Der Bericht der EFF mache deutlich, dass sogar SMUD-Mitarbeiter Zweifel an der Rechtmäßigkeit des Programms geäußert hätten, teilt Reclaim The Net mit. So habe ein Analyst zugegeben, dass er selbst «im letzten Monat 3500 [kWh] verbraucht» habe, was deutlich über dem aktuellen Schwellenwert von 2800 kWh für Verdachtsfälle liege. Ein anderer habe in einer internen E-Mail geschrieben, dass der verwendete Schwellenwert «den Boden des Fasses kratzt».

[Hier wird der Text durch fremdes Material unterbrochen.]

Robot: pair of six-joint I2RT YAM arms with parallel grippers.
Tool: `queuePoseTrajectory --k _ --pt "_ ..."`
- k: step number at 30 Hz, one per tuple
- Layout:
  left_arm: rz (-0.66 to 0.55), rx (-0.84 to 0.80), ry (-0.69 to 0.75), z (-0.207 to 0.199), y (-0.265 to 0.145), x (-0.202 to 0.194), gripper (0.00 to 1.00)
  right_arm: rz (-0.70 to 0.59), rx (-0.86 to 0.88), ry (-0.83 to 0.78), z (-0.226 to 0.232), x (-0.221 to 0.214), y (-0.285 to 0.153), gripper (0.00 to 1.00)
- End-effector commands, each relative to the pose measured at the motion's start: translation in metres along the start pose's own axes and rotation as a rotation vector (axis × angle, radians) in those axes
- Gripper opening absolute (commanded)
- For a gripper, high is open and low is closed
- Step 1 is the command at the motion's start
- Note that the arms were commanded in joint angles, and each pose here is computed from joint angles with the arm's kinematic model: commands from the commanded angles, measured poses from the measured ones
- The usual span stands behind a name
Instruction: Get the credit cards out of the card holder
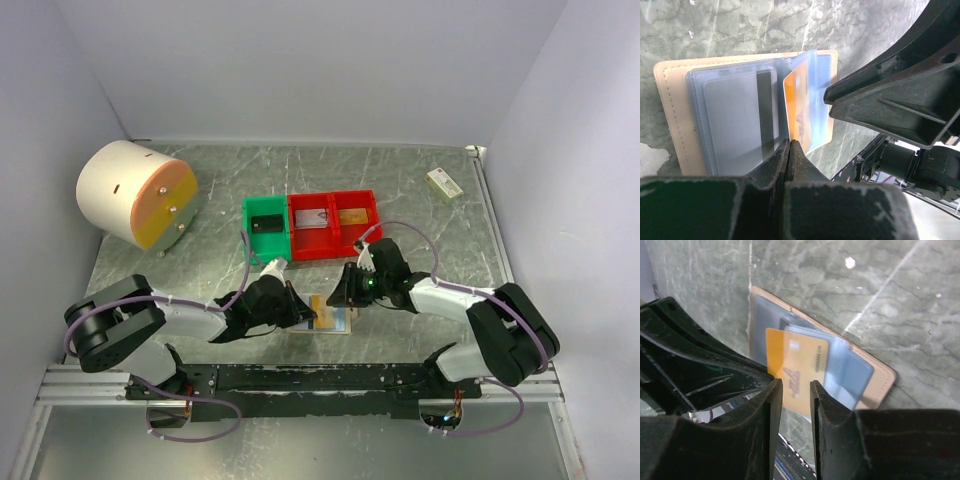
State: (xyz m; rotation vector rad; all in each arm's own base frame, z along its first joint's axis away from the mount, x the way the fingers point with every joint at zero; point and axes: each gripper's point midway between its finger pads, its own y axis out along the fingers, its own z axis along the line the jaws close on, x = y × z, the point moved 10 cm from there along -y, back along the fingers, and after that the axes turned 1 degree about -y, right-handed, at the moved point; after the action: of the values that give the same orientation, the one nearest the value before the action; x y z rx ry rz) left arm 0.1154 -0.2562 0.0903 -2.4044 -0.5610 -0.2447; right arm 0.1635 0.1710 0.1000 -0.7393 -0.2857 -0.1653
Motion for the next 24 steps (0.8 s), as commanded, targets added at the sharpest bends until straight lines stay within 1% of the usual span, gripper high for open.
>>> queuePoseTrajectory --k 1,5,8,12,14,17,21,24 --pt "0.003 -0.004 0.01 -0.004 -0.002 0.001 0.07 -0.012 0.067 -0.071 0.012 0.009 -0.003 0.3" --pt "0.007 -0.025 0.006 -0.005 -0.001 0.0 0.07 0.042 0.015 -0.029 0.0 0.004 0.006 0.3" --pt "0.006 -0.055 -0.001 -0.007 -0.001 0.0 0.15 0.077 -0.049 0.014 -0.012 -0.003 0.012 0.3" --pt "0.001 -0.101 -0.011 -0.007 0.001 -0.001 0.29 0.084 -0.093 0.046 -0.02 -0.011 0.013 0.29" --pt "-0.001 -0.108 -0.014 -0.008 0.003 -0.001 0.32 0.081 -0.097 0.053 -0.023 -0.014 0.013 0.29" --pt "0.002 -0.109 -0.017 -0.008 0.006 -0.001 0.31 0.08 -0.101 0.062 -0.024 -0.016 0.013 0.29" --pt "-0.005 -0.106 -0.022 -0.008 0.005 0.0 0.19 0.079 -0.116 0.063 -0.025 -0.015 0.013 0.29" --pt "-0.022 -0.095 -0.026 -0.007 -0.001 0.001 0.18 0.063 -0.14 0.051 -0.024 -0.012 0.012 0.29"
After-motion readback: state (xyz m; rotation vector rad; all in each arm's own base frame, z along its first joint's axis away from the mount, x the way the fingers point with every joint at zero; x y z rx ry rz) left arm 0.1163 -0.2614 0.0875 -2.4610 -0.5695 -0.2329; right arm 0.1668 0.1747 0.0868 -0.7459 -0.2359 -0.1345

Die rassistischen Implikationen seien ebenso beunruhigend, informiert Reclaim The Net. In der Klage zitierte interne Nachrichten würden zeigen, dass SMUD-Analysten die Aufmerksamkeit der Strafverfolgungsbehörden nicht nur aufgrund des Stromverbrauchs, sondern auch aufgrund rassistischer Hinweise auf bestimmte Haushalte gelenkt hätten. In der Klage wurden entsprechende Beispiele für ein solches Vorgehen aufgeführt:
«Schicken Sie mir eine Anfrage [für zwei bestimmte Adressen]. Eine liegt bei über 10.000, die andere bei 4000, asiatisch», lautete die Nachricht eines SMUD-Analysten an die Polizei. Ein anderer erklärte: «Das Interessante [an der Adresse] ist, dass dort 2017 mehrere Asiaten über [den Bonitätsdienstleister] Experian gemeldet wurden.»

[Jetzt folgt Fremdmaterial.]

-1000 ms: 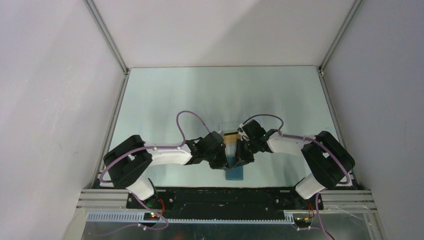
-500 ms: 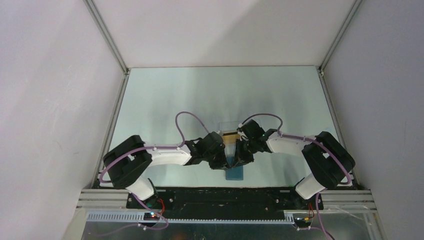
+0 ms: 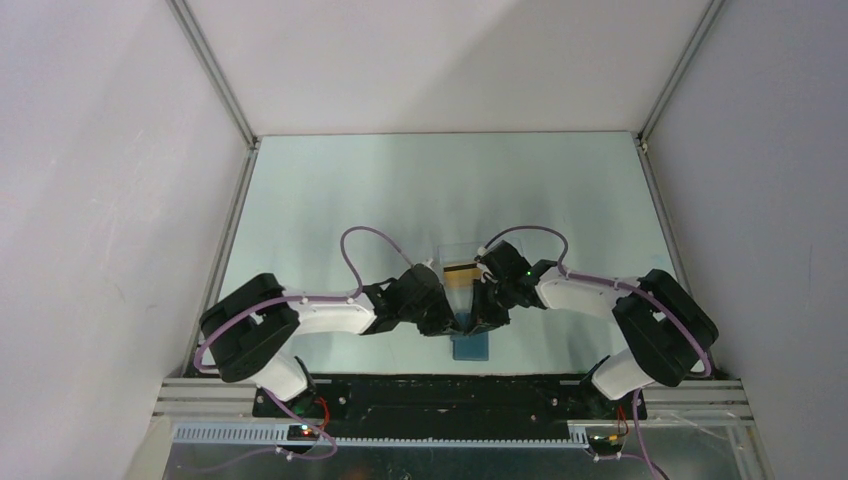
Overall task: Put the credit cards into the card holder
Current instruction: Close the card holder at the center of the board.
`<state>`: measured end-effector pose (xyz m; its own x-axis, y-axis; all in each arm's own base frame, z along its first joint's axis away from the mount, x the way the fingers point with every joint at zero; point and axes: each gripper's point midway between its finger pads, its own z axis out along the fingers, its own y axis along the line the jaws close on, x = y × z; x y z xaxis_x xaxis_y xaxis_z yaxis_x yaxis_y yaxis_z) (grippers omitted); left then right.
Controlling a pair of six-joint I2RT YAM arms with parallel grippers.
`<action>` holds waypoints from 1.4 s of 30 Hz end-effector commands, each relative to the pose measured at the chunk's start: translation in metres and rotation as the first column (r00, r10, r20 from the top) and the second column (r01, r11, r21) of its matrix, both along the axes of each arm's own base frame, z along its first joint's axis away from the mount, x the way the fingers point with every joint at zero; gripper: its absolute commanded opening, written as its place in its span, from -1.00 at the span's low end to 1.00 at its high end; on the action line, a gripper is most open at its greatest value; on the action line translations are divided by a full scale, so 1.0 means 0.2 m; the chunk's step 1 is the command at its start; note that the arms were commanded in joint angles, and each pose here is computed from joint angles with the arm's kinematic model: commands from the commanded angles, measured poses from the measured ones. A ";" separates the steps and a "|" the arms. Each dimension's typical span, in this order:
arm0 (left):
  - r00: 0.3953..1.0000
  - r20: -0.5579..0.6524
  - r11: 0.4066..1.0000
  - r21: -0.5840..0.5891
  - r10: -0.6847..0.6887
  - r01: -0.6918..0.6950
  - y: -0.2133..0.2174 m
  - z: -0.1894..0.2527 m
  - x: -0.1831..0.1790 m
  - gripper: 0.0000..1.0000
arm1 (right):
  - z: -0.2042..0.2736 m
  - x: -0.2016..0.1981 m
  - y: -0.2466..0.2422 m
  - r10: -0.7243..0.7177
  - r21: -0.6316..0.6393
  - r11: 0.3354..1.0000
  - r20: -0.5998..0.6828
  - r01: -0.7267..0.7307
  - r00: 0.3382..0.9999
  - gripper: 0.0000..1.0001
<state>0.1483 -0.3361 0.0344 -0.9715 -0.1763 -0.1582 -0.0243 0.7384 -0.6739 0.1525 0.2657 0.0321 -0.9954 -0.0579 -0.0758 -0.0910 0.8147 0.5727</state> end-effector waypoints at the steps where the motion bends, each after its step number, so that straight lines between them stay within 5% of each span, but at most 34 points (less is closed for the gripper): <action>1: 0.998 0.048 0.997 -0.066 0.030 -0.027 -0.03 0.09 0.05 -0.70 | -0.01 0.00 -0.06 0.003 -0.047 0.999 0.035 -0.001 0.999 -1.00; 16: 0.997 0.055 0.999 -0.016 -0.045 0.046 -0.07 0.04 0.02 -0.75 | -0.12 -0.01 -0.13 0.009 -0.147 0.989 0.027 -0.005 1.000 -1.00; 32: 0.999 0.026 0.988 0.150 -0.045 0.040 0.00 -0.06 0.02 -0.95 | -0.07 -0.02 -0.15 0.019 -0.160 0.987 0.058 -0.009 0.998 -0.57; 37: 0.998 0.026 0.987 0.152 -0.052 0.047 -0.02 -0.06 0.02 -0.95 | -0.04 -0.02 -0.16 0.009 -0.151 0.989 0.062 0.000 0.998 -0.66; 42: 0.998 0.021 0.986 0.157 -0.057 0.053 -0.02 -0.07 0.02 -0.96 | -0.02 -0.02 -0.13 0.008 -0.117 0.993 0.055 -0.002 0.998 -0.96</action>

Die EFF und ihre Mitanwälte vertreten laut Reclaim The Net das Asian American Liberation Network und einzelne Kläger wie Alfonso Nguyen, einen vietnamesischen Einwanderer, der aufgrund seines Stromverbrauchs zu Unrecht ins Visier der Strafverfolgungsbehörden geraten war.

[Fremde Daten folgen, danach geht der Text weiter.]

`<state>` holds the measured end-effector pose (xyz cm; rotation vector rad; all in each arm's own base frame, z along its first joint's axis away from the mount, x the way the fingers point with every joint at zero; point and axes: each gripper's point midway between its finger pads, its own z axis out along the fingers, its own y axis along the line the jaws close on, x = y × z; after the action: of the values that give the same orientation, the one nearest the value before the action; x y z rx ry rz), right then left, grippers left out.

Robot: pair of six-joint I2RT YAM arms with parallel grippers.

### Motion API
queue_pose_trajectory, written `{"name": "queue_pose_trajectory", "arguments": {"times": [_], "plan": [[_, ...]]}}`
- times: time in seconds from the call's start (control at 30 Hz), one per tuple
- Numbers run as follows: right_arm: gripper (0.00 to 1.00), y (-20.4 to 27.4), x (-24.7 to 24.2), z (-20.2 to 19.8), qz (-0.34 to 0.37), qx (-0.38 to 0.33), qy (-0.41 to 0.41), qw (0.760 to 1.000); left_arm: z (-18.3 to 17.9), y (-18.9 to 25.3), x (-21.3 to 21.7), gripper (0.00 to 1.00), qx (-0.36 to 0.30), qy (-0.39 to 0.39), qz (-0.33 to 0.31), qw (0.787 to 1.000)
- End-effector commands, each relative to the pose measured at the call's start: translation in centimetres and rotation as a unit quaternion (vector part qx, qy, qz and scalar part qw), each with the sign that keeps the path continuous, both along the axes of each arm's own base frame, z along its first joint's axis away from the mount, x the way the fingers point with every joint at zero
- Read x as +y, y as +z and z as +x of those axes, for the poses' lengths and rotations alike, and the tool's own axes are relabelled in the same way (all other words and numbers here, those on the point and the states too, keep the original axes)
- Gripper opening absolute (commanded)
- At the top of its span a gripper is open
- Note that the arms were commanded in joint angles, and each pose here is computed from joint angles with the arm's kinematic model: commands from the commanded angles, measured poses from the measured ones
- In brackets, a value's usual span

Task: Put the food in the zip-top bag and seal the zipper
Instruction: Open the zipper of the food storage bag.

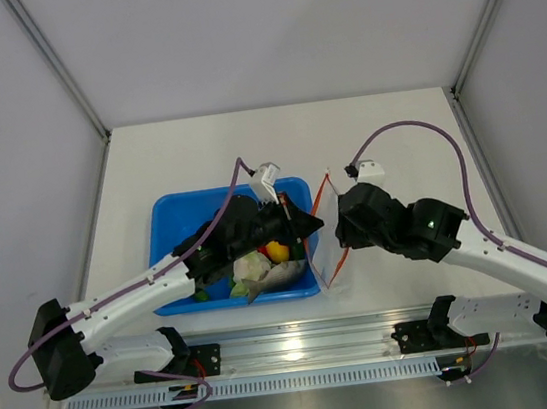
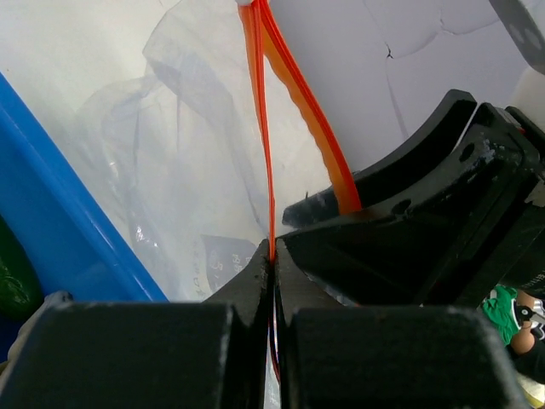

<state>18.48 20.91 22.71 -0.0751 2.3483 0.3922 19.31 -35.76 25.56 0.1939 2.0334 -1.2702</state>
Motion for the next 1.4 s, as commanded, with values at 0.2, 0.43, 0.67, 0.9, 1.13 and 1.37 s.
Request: {"name": "queue_pose_trajectory", "arguments": {"times": [0.2, 0.43, 0.67, 0.9, 1.13, 1.37], "plan": [[0.0, 1.9, -1.7, 0.8, -0.004, -0.038, -0.031, 0.999, -1.0, -0.8, 1.5, 0.01, -0.011, -0.029, -0.015, 0.999], [0.0, 0.1, -2.2, 1.3, -0.061, -0.022, -0.035, 0.997, -1.7, -2.4, 1.5, 0.04, -0.005, -0.056, 0.012, 0.998], [0.0, 0.6, -2.4, 1.3, -0.049, -0.033, -0.032, 0.998, -1.4, -2.4, 2.5, 0.25, -0.02, -0.035, 0.019, 0.999], [0.0, -0.5, -2.7, 1.4, -0.075, -0.021, -0.037, 0.996, -0.7, -0.9, 4.9, 0.77, -0.06, 0.01, 0.031, 0.998], [0.0, -1.0, -3.6, 1.6, -0.092, -0.028, -0.042, 0.995, 0.9, 0.8, 9.9, 0.86, -0.091, 0.094, 0.105, 0.986], [0.0, -1.8, -4.1, 1.8, -0.107, -0.02, -0.042, 0.993, 2.0, -1.1, 15.0, 0.95, -0.046, 0.165, 0.145, 0.974]]}}
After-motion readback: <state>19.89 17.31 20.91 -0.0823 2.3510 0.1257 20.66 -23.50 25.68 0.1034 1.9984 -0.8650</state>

Nguyen, der aufgrund einer Wirbelsäulenverletzung elektrische medizinische Geräte benutzen musste, hatte laut Reclaim The Net Besuch von Beamten des Sheriffs erhalten, die ihn wegen seines hohen Stromverbrauchs des illegalen Anbaus von Cannabis beschuldigten. Als er dies bestritten und eine Durchsuchung verweigert habe, sei er als Lügner bezeichnet worden.
«Infolge dieser Begegnung fürchtete Nguyen um seine körperliche Unversehrtheit und fühlte sich in seiner Privatsphäre verletzt», heißt es in der Zusammenfassung der Klage.